“Tagliamo gli sprechi, non gli insegnanti”
La posizione dello Sdi rispetto al taglio dell'organico al 1° Circolo Didattico
Riceviamo e pubblichiamo
I Socialisti Italiani di Gallarate esprimono disappunto per la scelta operata dal centro servizi amministrativi (ex Provveditorato agli Studi di Varese) di assegnare tre insegnanti in meno nell’organico di diritto al 1° Circolo Didattico di Gallarate nonostante siano aumentati gli alunni iscritti e le classi autorizzate.
I risparmi che il Ministero della P.I. otterrà non valgono sicuramente i disagi educativi e didattici che questo provvedimento provocherà. Questa decisione mette a rischio gli standard qualitativi che il 1° Circolo Didattico ha saputo raggiungere grazie allo sforzo compiuto dagli insegnanti e dal Dirigente scolastico. Se si continua a diminuire gli organici per risparmiare, a settembre i circoli didattici della nostra città non potranno garantire più le compresenze e le attività di laboratorio nei quali i bambini erano impegnati con i loro insegnanti. Non basta sentirsi dire che il tempo a 40 ore viene garantito. Occorre conoscere la qualità dell’insegnamento per non avere una scuola che pensi solo a custodire i bambini.
I Socialisti sono favorevoli al taglio degli sprechi, ma non possono accettare che si comprometta la qualità del servizio scolastico per risparmiare sulla spesa pubblica.
Nell’assegnazione degli insegnanti non si può fare un discorso di risparmio, ma bisogna rapportare i numeri al bisogno formativo.
Il taglio ingiustificato degli insegnanti penalizza il diritto allo studio soprattutto degli alunni più deboli e bisognosi e pregiudica lo sforzo della classe insegnante, il bisogno di contenere la dispersione scolastica e la possibilità di preparare adeguatamente i nostri bambini.
I Socialisti di Gallarate sono vicini ai genitori e agli insegnanti del 1° Circolo Didattico e condividono le loro preoccupazioni perché non si risolvono in questo modo i problemi della scuola italiana.
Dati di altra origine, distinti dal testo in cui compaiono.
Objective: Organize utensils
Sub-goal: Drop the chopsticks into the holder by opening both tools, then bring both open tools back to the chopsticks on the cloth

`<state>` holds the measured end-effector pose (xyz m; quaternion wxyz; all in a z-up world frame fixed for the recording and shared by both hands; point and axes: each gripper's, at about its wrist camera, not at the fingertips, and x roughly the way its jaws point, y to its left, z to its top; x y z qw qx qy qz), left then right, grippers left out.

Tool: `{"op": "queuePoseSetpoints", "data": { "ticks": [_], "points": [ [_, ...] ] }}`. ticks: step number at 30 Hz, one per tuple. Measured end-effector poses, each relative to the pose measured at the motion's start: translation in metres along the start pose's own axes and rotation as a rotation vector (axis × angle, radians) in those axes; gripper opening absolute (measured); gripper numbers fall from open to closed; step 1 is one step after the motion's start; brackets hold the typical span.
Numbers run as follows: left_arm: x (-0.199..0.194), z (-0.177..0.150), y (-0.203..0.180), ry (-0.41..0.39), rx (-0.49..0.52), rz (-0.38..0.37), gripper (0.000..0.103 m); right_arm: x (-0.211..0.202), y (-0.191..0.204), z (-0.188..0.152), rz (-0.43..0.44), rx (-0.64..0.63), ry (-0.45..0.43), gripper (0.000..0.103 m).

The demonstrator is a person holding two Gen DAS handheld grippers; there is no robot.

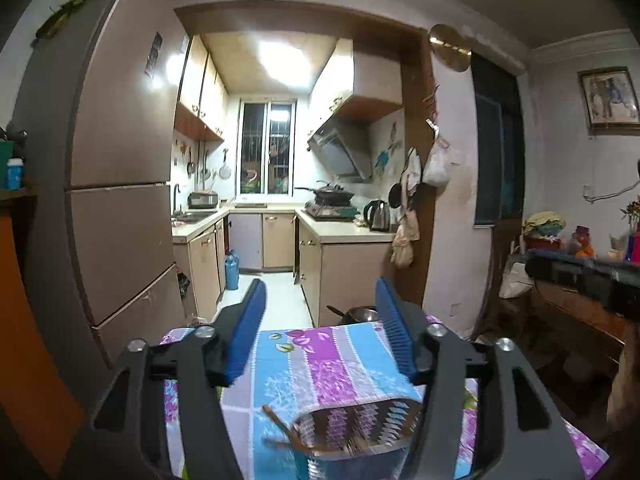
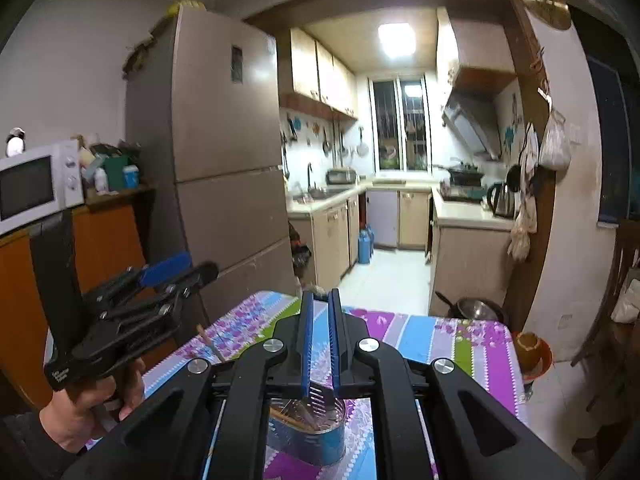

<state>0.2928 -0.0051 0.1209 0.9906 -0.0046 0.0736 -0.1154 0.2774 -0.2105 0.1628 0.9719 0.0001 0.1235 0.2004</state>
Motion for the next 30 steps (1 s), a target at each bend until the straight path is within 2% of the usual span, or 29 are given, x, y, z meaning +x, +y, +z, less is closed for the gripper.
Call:
{"op": "queuePoseSetpoints", "data": {
  "ticks": [1,4,7,10,12,16,22,28,30],
  "points": [
    [-0.021,-0.006,-0.008,-0.017,0.012,-0.016,0.066,-0.014,0.0,-0.003,0.003,-0.003,-0.013,0.009],
    [-0.075,-0.04,-0.037,-0.026,0.05,-0.076,0.072,-0.075,0.004,-0.031,0.017,-0.018,-0.07,0.009],
    [-0.12,-0.091,-0.067,0.011,0.089,-0.16,0.074,-0.137,0.008,-0.093,0.01,-0.014,-0.085,0.013],
    [-0.151,-0.159,-0.098,0.11,0.106,-0.235,0.074,-0.172,0.008,-0.154,-0.027,-0.006,-0.061,0.013],
    [-0.158,-0.196,-0.113,0.181,0.084,-0.258,0.074,-0.19,0.0,-0.2,-0.072,0.032,-0.023,0.013],
    [-0.164,-0.251,-0.133,0.271,0.057,-0.281,0.074,-0.215,-0.012,-0.267,-0.141,0.102,0.021,0.013],
    [-0.165,-0.292,-0.148,0.275,0.097,-0.235,0.074,-0.225,-0.009,-0.329,-0.153,0.122,0.088,0.013],
    [-0.168,-0.309,-0.165,0.248,0.149,-0.198,0.074,-0.222,-0.015,-0.358,-0.152,0.131,0.121,0.013],
    [-0.166,-0.312,-0.174,0.236,0.172,-0.186,0.074,-0.219,-0.016,-0.366,-0.161,0.128,0.129,0.018]
  ]
}}
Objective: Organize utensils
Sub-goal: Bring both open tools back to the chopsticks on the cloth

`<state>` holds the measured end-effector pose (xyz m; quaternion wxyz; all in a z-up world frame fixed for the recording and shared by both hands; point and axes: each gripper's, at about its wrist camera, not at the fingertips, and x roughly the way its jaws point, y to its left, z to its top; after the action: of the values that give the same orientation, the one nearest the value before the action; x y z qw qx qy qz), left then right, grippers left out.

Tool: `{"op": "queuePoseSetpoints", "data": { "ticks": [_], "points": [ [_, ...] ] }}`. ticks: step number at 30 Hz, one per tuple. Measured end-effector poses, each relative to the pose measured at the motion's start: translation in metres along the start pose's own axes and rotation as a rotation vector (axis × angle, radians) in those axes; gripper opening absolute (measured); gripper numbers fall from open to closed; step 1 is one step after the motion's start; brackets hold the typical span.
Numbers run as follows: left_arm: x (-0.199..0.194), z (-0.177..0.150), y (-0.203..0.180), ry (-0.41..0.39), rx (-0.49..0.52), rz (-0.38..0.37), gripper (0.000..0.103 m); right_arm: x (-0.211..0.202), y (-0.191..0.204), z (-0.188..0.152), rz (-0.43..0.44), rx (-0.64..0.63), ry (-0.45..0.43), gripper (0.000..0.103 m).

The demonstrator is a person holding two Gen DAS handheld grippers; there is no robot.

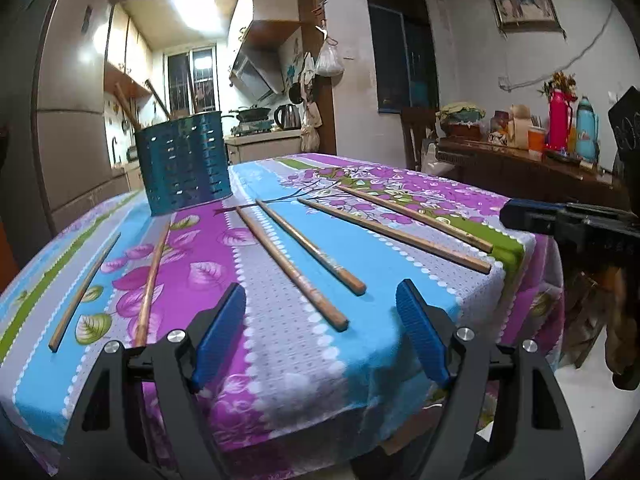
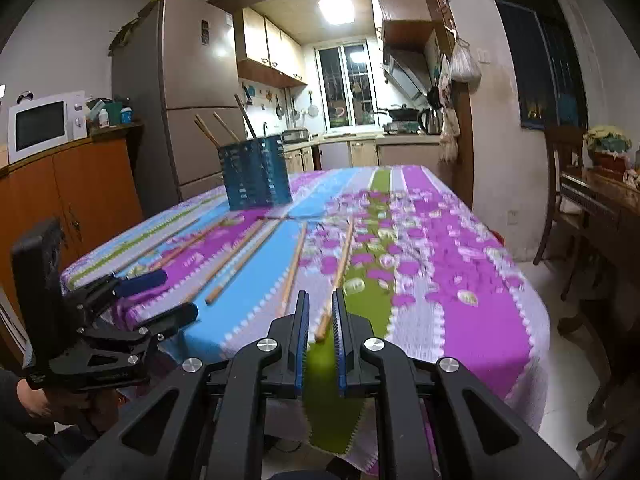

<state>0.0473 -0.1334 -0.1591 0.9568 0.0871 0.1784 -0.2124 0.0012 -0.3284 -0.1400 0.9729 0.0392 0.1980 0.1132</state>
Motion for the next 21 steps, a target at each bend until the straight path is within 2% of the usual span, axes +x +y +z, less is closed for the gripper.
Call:
{"op": "queuePoseSetpoints", "data": {
  "ticks": [1,2,6,13,21],
  "points": [
    [0.002,-0.001,-0.002,-0.002,0.009,0.01,0.074,0.002,0.0,-0.003,-0.002,-0.001,0.003,0.024],
    [0.001,-0.002,-0.003,-0.003,0.011,0.012,0.073,0.003,-0.001,-0.006,-0.002,-0.001,0.006,0.026],
    [-0.001,-0.002,-0.002,-0.008,0.003,0.015,0.063,0.011,-0.002,-0.01,-0.001,-0.001,0.016,0.026],
    [0.0,0.0,-0.002,0.008,-0.002,0.03,0.043,0.023,0.005,-0.009,-0.031,-0.051,0.021,0.015],
    [0.001,-0.003,0.0,-0.007,-0.021,0.063,0.042,0.032,0.008,-0.009,-0.021,-0.053,0.001,0.014]
  ]
}}
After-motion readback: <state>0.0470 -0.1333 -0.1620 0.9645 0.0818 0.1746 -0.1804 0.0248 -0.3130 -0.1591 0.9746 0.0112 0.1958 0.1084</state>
La scuola sembrava essere la grande scommessa del governo Berlusconi, invece la riforma del Ministro della Pubblica Istruzione segna un passo indietro : aumenta il numero di alunni per classe, scompare il tempo pieno, diminuiscono i posti di sostegno per gli alunni diversamente abili, si riducono drasticamente gli insegnanti e il personale Ata. La riforma minaccia seriamente la scuola pubblica, ne limita l’autonomia e ne aumenta la distanza dai livelli europei.
I Socialisti chiedono per le famiglie gallaratesi una scuola di qualità, capace di affermare la cultura della legalità e di inserire adeguatamente nelle classi gli alunni diversamente abili e i figli degli stranieri che vengono a lavorare nella nostra città.
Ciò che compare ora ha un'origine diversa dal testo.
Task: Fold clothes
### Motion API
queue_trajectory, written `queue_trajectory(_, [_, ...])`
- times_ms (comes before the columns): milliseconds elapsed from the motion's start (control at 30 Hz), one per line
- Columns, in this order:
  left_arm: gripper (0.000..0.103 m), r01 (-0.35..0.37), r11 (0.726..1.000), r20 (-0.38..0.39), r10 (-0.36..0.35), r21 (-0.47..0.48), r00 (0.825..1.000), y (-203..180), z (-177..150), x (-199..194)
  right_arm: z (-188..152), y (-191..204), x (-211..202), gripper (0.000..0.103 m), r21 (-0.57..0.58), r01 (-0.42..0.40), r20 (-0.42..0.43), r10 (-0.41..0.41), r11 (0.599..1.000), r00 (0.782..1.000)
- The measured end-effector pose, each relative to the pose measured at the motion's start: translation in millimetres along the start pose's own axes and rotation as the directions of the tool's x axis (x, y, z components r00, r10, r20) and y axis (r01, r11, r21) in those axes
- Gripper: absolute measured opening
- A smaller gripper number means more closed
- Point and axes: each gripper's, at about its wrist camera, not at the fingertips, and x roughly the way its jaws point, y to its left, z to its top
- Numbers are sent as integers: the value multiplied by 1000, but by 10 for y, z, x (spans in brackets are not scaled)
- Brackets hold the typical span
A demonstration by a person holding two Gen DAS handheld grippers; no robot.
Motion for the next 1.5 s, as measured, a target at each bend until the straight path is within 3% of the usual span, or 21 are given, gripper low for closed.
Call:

Per avere il primo settembre una scuola efficace ed efficiente bisogna prevedere nell’organico di fatto l’aumento del numero degli insegnanti, occorre rivedere i meccanismi di assegnazione del personale e dare loro stabilità.
I socialisti sostengono che la ricchezza di una nazione risiede nella sua capacità di investire nella scuola, nella cultura e nella ricerca, pertanto chiedono al responsabile del centro dei servizi amministrativi di revocare nell’organico di fatto il provvedimento di riduzione degli insegnanti.